Accordingly, I have argued that “the appropriate question is not whether the shareholder used the corporation as his or her alter ego, but whether the shareholder personally engaged in conduct for which he or she ought to be held directly liable.”[92] Additionally,

[i]n many nominal piercing cases, the plaintiff in fact could have brought a direct action against the shareholder. In numerous cases, for example, the individual defendant said or did something that misled the creditor. In others, the individual defendant could be held liable either as a joint tortfeasor with the corporate defendant or on a vicarious liability theory. Because these examples capture the cases in which limited liability seems most problematic (i.e., those involving misrepresentation in connection with contract claims and deliberate externalization of unreasonable risks in tort cases), abolishing veil piercing would not leave deserving creditors without a remedy.[93]

Interestingly, this approach to the problem would be consistent with the trend of U.K. law with respect to veil piercing. U.K. law increasingly focuses on whether the corporation’s controlling person has committed a wrong for which direct individual liability may be imposed.[94] As a U.S. court applying U.K. law explained,

[W]here an individual (“B”) has, by making fraudulent misrepresentations, procured a contract between the plaintiff (“A”) and a third party (“C”), and C subsequently breaches that contract, any claim that A possesses against B sounds in tort rather than in contract, “even where C is the creature of B.” Thus, where “[t]he Claimants have their remedy ... in the form of an action for fraudulent misrepresentation,” “[t]here is simply no need ... to lift the veil at all.”[95]

British courts and regulators should take the same approach to beneficial owners—and other controlling persons—of corporate directors. When the individual commits fraud or other serious violations, the fact that he did so while acting through a corporation should not bar imposition of direct personal liability. This approach would be directly responsive to the accountability concerns motivating the ban on corporate directors. It is generally accepted that one should not be held liable for harms one did not cause.[96] Conversely, however, where the controlling persons of a corporate director are active participants in the harm-causing activity, they are properly held responsible.


Although the U.K.’s century-old tradition of allowing corporate directors raised legitimate transparency and accountability concerns, those concerns could have been addressed without the sweeping prohibition imposed by the SBEEA. Given the legitimate uses of corporate directors, as well as the potential for them to evolve into BSPs, the U.K. should consider replacing that prohibition with a regime allowing corporate directors but requiring extensive disclosures of the director’s ownership structure and imposing personal liability on the ultimate beneficial owner in appropriate cases. If that proves politically impractical, the relevant authorities should be willing to craft broad exemptions in situations where the risk of misconduct is modest.[97]

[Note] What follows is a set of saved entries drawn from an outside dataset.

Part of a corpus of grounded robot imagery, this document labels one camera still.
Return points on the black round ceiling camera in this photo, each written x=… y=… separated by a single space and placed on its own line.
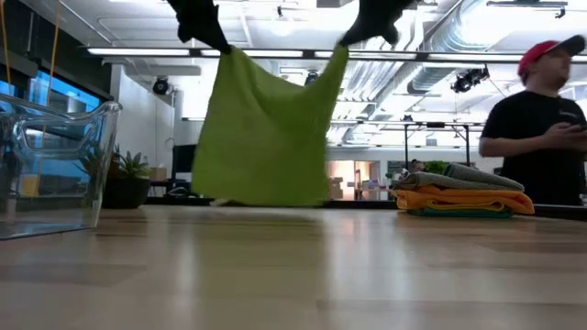
x=160 y=86
x=312 y=79

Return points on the teal microfiber towel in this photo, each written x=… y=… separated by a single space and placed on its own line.
x=458 y=213

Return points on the background black rig frame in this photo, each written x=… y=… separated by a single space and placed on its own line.
x=406 y=137

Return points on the clear plastic bin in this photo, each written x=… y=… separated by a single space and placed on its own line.
x=103 y=137

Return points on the lime green microfiber towel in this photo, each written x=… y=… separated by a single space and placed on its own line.
x=266 y=137

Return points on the brown cardboard box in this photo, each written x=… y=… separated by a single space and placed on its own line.
x=158 y=173

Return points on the black computer monitor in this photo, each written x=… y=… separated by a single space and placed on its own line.
x=183 y=158

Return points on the small potted succulent plant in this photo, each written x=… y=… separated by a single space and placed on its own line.
x=130 y=167

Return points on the long ceiling light strip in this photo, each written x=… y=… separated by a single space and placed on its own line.
x=137 y=51

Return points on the black ceiling spotlight cluster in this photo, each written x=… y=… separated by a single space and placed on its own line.
x=468 y=79

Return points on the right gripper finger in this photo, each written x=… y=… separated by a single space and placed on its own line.
x=369 y=20
x=394 y=14

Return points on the orange microfiber towel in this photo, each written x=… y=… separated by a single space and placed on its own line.
x=458 y=196

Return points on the grey microfiber towel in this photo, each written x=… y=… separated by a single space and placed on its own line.
x=458 y=179

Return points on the person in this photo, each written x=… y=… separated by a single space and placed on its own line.
x=536 y=137
x=418 y=166

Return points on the large glass window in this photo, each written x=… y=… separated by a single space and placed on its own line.
x=69 y=101

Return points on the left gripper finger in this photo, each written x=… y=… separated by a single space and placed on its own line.
x=213 y=27
x=185 y=18

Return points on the green background plant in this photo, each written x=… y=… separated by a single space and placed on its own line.
x=435 y=166

[1] See generally Citizens United v. FEC, 558 U.S. 310 (2010). For overviews of the controversy surrounding Citizens United and other recent election law issues, see Richard L. Hasen, Election Law’s Path in the Roberts Court’s First Decade: A Sharp Right Turn but with Speed Bumps and Surprising Twists, 68 Stan. L. Rev. 1597 (2016); and Bradley A. Smith, Disclosure in a Post-Citizens United Real World, 6 U. St. Thomas J.L. & Pub. Pol’y 257 (2012).

[2] See, e.g., Consol. Edison Co. of N.Y. v. Pataki, 292 F.3d 338, 346-47 (2d Cir. 2002) (“[A] wide variety of constitutional rights may be asserted by corporations.”); Ehlinger v. Hauser, 785 N.W.2d 328, 365 (Wis. 2010) (“[A] corporation ... has the same powers as a natural person to do all things necessary or convenient to carry out its business and affairs.” (quoting Wis. Stat. § 180.0302 (2010))).

[3] Section 141(b) of the Delaware General Corporation Law (DGCL), for example, provides that a director “shall be a natural person.” Del. Code Ann. tit. 8, § 141(b) (West 2016). The Model Business Corporation Act (MBCA) accomplishes the same result in a two-step process. First, section 8.03(a) provides that a board of directors “shall consist of one or more individuals.” Model Bus. Corp. Act § 8.03(a) (Am. Bar Ass’n 2016). Second, section 1.40 defines individual as “a natural person.” Id. § 1.40. Accordingly, under both statutes, non-natural legal persons—such as corporations and other forms of business organizations—cannot serve as members of a board of directors.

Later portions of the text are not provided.